Trimming to stuff that I just want to reply to; I otherwise agree.
Note: in a couple places I replied directly to asn's OP, because I noticed some more questions that I could answer.
On 4/2/20 2:30 PM, David Goulet wrote:
On 02 Apr (18:54:59), George Kadianakis wrote:
2.2.2. Dynamic PoW
DoS is a dynamic problem where the attacker's capabilities constantly change, and hence we want our proof-of-work system to be dynamic and not stuck with a static difficulty setting. Hence, instead of forcing clients to go below a static target like in Bitcoin to be successful, we ask clients to "bid" using their PoW effort. Effectively, a client gets higher priority the higher effort they put into their proof-of-work. This is similar to how proof-of-stake works but instead of staking coins, you stake work.
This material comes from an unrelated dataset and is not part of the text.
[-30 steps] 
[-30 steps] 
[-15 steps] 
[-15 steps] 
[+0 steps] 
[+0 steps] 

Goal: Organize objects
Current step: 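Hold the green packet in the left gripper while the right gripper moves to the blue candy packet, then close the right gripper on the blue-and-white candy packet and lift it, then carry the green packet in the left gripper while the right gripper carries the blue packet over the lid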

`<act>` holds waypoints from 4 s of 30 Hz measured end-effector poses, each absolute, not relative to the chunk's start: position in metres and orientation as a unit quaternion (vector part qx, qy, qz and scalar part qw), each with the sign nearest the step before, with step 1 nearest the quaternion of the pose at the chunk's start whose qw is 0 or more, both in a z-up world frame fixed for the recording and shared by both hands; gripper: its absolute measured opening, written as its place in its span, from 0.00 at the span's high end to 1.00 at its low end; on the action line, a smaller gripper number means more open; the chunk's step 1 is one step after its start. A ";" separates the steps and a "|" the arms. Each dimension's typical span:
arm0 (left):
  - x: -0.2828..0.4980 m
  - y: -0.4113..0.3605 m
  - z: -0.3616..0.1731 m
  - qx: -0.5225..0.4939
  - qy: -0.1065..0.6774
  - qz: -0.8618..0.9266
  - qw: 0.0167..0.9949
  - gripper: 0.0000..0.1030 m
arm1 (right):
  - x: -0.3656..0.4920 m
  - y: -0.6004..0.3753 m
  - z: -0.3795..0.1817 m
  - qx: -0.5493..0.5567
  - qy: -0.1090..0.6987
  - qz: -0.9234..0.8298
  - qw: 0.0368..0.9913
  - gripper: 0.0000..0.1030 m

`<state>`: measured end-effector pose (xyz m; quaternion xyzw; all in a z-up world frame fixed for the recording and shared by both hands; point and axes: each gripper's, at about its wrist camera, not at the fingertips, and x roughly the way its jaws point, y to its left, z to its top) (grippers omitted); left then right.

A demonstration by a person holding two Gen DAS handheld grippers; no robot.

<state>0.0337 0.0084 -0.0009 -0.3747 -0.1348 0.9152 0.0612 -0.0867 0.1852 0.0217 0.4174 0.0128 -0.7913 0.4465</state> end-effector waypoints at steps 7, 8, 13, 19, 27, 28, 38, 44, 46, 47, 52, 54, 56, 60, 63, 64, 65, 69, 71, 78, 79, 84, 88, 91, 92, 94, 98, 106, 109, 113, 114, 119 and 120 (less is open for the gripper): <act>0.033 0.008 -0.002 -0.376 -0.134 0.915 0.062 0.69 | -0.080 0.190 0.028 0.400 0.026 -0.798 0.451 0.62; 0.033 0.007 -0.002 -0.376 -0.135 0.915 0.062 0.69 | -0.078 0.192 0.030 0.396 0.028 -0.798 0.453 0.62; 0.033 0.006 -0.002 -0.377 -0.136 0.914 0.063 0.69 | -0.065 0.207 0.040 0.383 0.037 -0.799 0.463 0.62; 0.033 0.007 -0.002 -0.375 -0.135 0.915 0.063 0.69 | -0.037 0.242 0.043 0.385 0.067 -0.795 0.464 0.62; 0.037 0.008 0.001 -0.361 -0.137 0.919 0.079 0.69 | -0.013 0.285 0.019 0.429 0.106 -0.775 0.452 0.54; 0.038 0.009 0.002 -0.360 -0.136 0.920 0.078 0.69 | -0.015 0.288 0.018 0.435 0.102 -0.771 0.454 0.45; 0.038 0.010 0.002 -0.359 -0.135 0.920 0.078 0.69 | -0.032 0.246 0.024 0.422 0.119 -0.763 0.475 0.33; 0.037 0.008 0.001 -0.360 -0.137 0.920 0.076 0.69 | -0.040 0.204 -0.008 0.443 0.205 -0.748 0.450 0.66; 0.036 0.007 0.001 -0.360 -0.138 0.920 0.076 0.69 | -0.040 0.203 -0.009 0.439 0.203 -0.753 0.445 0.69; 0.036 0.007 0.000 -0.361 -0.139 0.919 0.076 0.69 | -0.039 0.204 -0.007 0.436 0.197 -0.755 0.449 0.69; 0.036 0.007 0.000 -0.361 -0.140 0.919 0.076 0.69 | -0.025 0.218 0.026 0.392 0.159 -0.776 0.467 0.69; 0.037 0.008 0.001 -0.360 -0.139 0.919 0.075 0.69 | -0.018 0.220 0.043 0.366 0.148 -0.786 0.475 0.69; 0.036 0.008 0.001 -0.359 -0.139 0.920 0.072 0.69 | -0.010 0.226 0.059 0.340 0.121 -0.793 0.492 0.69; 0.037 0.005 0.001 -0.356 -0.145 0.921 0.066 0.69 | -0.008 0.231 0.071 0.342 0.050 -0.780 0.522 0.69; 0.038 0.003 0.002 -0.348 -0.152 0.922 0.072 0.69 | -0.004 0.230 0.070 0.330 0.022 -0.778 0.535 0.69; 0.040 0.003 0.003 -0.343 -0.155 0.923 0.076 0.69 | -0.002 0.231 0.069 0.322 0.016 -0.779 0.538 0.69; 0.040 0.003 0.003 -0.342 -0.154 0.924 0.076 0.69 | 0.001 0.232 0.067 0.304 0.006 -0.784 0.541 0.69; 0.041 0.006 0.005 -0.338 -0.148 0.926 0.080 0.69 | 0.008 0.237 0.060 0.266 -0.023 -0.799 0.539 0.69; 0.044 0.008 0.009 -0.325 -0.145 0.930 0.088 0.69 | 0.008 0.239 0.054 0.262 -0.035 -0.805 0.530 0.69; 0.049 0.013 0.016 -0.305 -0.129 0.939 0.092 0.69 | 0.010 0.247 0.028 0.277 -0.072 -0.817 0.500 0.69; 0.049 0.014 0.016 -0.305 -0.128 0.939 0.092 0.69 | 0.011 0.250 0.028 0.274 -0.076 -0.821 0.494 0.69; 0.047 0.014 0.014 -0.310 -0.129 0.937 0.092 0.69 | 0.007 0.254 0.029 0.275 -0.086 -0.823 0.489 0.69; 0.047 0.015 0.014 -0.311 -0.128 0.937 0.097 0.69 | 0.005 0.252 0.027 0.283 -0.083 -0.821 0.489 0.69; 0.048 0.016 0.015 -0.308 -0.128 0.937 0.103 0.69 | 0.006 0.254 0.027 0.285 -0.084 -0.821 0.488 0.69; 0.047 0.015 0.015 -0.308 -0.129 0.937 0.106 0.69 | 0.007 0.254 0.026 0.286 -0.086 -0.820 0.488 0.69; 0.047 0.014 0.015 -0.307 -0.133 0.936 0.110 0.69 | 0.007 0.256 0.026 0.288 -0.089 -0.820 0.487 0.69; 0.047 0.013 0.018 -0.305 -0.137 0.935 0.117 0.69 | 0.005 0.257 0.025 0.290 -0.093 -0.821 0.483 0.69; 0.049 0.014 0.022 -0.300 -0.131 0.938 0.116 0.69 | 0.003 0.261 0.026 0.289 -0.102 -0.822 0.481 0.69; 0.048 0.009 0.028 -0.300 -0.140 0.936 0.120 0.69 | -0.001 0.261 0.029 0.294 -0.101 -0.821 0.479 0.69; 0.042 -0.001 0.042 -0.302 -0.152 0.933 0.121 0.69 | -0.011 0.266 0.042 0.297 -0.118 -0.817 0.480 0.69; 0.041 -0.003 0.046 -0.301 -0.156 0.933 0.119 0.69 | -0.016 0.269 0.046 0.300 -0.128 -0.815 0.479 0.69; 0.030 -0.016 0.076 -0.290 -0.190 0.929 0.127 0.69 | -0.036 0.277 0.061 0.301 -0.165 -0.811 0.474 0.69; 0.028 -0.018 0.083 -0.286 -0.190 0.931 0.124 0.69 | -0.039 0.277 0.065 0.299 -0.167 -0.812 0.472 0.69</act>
So this means that desktop users will be prioritized over mobile users basically unless I make my phone use X% of battery?
Yes. We should be clear that this is not meant to be on all the time, and that yes, it is likely to sacrifice access by mobile users, depending on the current attack volume/difficulty level.
The Tor Browser Android UI could inform users the service is under attack and direct them try on their desktop instead.
If a client receives a descriptor with "pow-params", it should assume that the service is expecting a PoW input as part of the introduction protocol.
What happens with clients _without_ PoW support? They basically won't be able to connect I suppose? Or be put in the prio queue at the service at the very hand with work done = 0 ?
The work_done=0 will be better. Fake work with actual work_done=0 is just as easy to create as omitting work, for an attacker.
3.4.1. PoW verification
To verify the client's proof-of-work the service extracts (hash_output, seed, nonce) from the INTRODUCE1 cell and MUST do the following steps:
- Make sure that the client's seed is identical to the active seed.
- Check the client's nonce for replays (see [REPLAY_PROTECTION] section).
- Verify that 'hash_output =?= argon2(seed, nonce)
So wait, the service also has to do the PoW for each client by computing the Argon2 hash for each cell? Or am I mis-understanding?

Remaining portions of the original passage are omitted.